• **ABOUT THIS EXERCISE**: Each line in the listing below that contains "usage" should be returned.

** Opening INPUT MATERIAL block **

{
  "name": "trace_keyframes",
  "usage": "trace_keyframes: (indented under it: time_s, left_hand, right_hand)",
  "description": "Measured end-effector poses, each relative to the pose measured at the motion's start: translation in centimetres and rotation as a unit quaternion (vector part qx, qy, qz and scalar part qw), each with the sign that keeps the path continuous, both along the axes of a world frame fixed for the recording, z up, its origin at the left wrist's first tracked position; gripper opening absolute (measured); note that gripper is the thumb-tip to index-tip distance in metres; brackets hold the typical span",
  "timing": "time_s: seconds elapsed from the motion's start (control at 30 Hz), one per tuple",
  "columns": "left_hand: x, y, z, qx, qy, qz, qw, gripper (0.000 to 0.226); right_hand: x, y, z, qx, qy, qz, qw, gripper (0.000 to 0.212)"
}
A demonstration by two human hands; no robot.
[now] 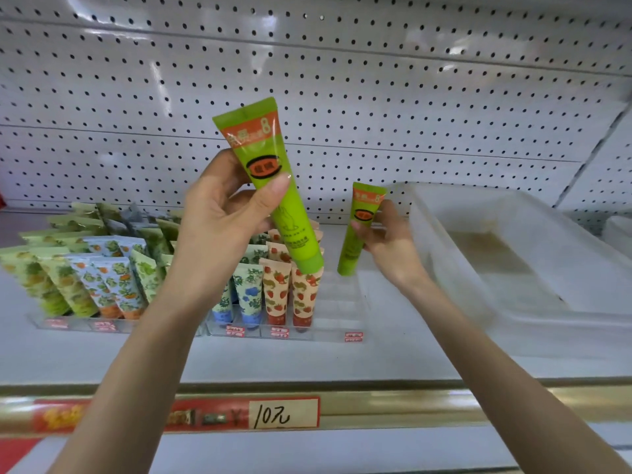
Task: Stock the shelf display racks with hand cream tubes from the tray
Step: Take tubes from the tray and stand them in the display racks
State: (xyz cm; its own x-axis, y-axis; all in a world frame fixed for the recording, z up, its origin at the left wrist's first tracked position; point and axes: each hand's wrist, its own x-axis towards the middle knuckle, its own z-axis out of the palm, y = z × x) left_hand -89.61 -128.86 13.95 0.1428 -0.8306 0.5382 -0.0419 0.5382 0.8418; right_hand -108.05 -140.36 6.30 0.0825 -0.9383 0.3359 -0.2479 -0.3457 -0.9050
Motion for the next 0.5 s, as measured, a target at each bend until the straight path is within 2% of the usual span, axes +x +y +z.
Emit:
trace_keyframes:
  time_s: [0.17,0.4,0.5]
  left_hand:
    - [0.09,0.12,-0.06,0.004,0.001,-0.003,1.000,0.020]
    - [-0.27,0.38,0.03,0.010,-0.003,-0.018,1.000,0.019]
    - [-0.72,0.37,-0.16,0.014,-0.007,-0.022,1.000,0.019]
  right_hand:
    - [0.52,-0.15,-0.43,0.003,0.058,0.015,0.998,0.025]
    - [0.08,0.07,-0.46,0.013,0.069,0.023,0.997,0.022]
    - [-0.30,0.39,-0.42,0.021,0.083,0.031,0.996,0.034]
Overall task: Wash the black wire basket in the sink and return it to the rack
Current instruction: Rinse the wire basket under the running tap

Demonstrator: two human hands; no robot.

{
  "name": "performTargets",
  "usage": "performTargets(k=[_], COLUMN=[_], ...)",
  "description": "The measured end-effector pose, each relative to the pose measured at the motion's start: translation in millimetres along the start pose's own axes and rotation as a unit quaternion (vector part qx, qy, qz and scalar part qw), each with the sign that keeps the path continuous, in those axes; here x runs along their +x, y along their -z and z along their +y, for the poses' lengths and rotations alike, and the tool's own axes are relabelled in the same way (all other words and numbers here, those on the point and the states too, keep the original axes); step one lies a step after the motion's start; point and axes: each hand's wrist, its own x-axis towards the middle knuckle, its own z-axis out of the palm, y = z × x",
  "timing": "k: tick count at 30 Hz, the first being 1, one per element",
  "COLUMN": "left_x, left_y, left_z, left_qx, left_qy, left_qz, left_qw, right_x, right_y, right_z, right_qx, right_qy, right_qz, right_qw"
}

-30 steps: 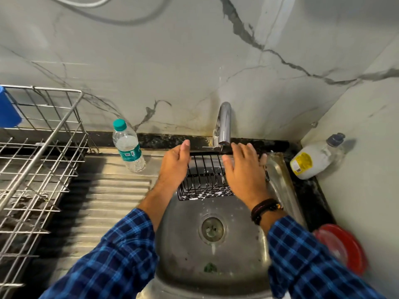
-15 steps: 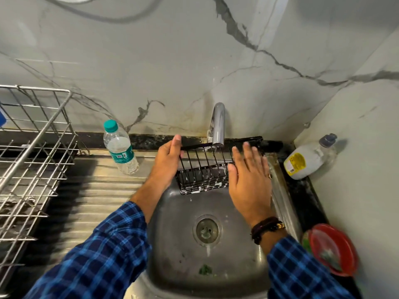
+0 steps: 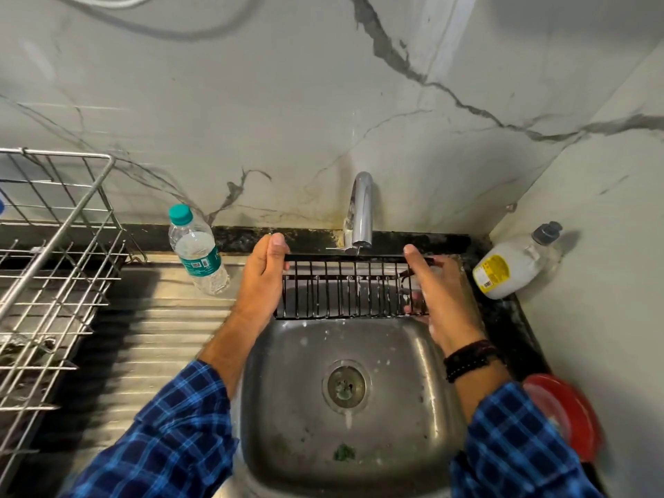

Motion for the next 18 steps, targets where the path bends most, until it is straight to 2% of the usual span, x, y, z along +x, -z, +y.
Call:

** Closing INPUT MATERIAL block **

• **ANSWER SECTION**:
  "usage": "trace_keyframes: (indented under it: time_s, left_hand, right_hand)",
  "usage": "performTargets(k=[_], COLUMN=[_], ...)",

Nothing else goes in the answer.